:: Assignment ::
The entire listing that follows must be repeated exactly, pictures excluded.

>>>>

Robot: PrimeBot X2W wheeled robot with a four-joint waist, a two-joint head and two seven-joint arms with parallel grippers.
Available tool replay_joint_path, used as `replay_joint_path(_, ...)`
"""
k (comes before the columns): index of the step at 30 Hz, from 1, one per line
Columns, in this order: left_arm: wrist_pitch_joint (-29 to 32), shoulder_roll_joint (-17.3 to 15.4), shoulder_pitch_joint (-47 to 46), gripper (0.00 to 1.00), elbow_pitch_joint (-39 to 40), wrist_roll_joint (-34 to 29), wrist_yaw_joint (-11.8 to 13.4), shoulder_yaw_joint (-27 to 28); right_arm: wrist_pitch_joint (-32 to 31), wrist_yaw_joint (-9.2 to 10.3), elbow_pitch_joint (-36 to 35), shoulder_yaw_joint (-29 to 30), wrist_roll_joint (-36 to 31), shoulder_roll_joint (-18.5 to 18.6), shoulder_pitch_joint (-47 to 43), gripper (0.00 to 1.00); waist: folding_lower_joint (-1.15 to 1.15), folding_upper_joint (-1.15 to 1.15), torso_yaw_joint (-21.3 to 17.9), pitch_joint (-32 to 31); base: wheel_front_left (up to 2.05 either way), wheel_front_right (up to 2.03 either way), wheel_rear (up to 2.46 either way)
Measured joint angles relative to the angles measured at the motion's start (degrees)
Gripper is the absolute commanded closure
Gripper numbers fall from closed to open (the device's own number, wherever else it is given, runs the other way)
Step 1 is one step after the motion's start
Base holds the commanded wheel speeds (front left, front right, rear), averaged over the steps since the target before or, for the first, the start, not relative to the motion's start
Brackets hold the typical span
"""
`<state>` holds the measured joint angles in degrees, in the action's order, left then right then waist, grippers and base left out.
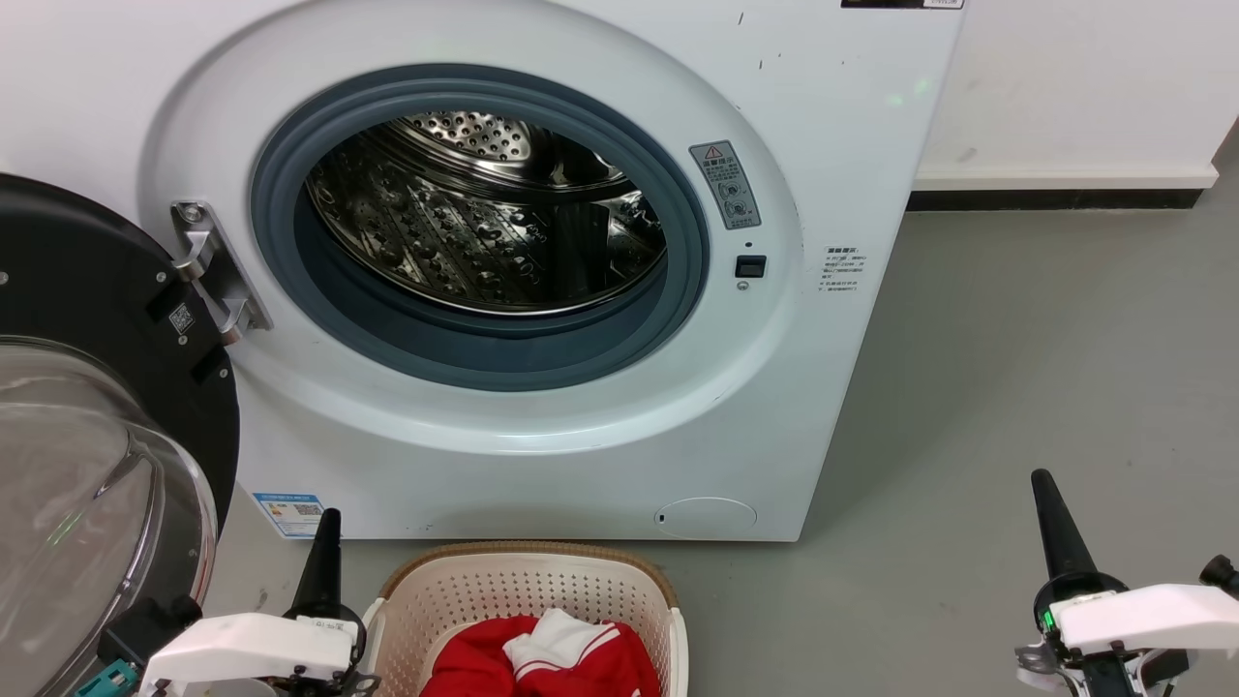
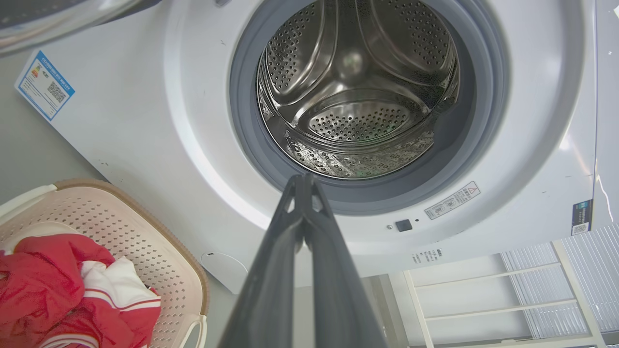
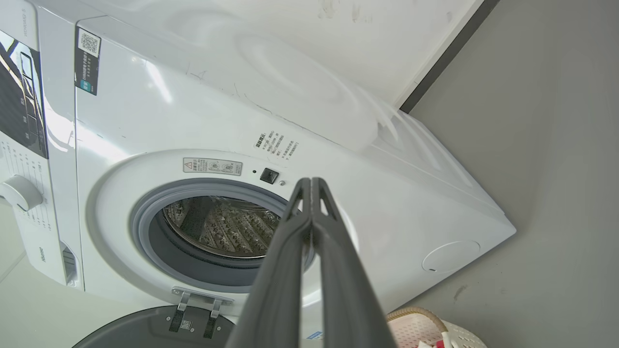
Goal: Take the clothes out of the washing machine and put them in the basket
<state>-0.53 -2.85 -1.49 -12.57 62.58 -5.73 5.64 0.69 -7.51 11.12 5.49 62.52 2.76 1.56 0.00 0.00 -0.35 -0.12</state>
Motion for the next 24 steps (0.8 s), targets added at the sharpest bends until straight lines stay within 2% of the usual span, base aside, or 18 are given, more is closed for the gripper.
replay_joint_path(24,3.4,0.0,-2.2,1.0,-0.7,13.8,-0.8,0.4,-3.3,0.01,1.3,0.5,13.8,0.0,2.0,1.0,0.0,0.0,0.1,0.1,0.0,0.0,0.0)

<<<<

:: Written solution ::
Robot: PrimeBot X2W wheeled robot with a four-joint waist, a two-joint head and two seven-joint arms with parallel grippers.
Available tool replay_joint_path, used as `replay_joint_path(_, ...)`
"""
k (comes before the columns): index of the step at 30 Hz, from 1, one per line
Columns, in this order: left_arm: wrist_pitch_joint (-29 to 32), shoulder_roll_joint (-17.3 to 15.4), shoulder_pitch_joint (-47 to 46), gripper (0.00 to 1.00), elbow_pitch_joint (-39 to 40), wrist_roll_joint (-34 to 29), wrist_yaw_joint (-11.8 to 13.4), shoulder_yaw_joint (-27 to 28); right_arm: wrist_pitch_joint (-32 to 31), wrist_yaw_joint (-9.2 to 10.3), elbow_pitch_joint (-36 to 35), shoulder_yaw_joint (-29 to 30), wrist_roll_joint (-36 to 31), shoulder_roll_joint (-18.5 to 18.6), shoulder_pitch_joint (-47 to 43), gripper (0.00 to 1.00); waist: folding_lower_joint (-1.15 to 1.15), folding_upper_joint (-1.15 to 1.15), torso_yaw_joint (-21.3 to 17.9), pitch_joint (-32 to 31); base: wheel_front_left (up to 2.05 either way), wheel_front_right (up to 2.03 either way), wheel_rear (up to 2.46 either way)
Measured joint angles relative to the angles measured at the motion's start (degrees)
Gripper is the absolute commanded closure
Gripper numbers fall from closed to open (the device's own number, wherever else it is given, runs the other way)
Step 1 is one step after the motion's start
Base holds the commanded wheel speeds (front left, front right, rear), averaged over the steps since the target before or, for the first, the start, not relative to the motion's start
Brackets hold the typical span
"""
`<state>` holds the measured joint angles in degrees, in the action's order, left then right then waist, grippers and base left out.
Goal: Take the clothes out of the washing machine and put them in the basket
<state>-0.53 -2.85 -1.49 -12.57 62.58 -5.73 5.64 0.69 -7.51 11.12 5.49 62.52 2.76 1.56 0.00 0.00 -0.35 -0.12</state>
Motion for the next 24 steps (0.8 s), targets added at the sharpest bends until straight lines stay within 2% of the usual span, base aside, or 18 are given, more is closed for the gripper.
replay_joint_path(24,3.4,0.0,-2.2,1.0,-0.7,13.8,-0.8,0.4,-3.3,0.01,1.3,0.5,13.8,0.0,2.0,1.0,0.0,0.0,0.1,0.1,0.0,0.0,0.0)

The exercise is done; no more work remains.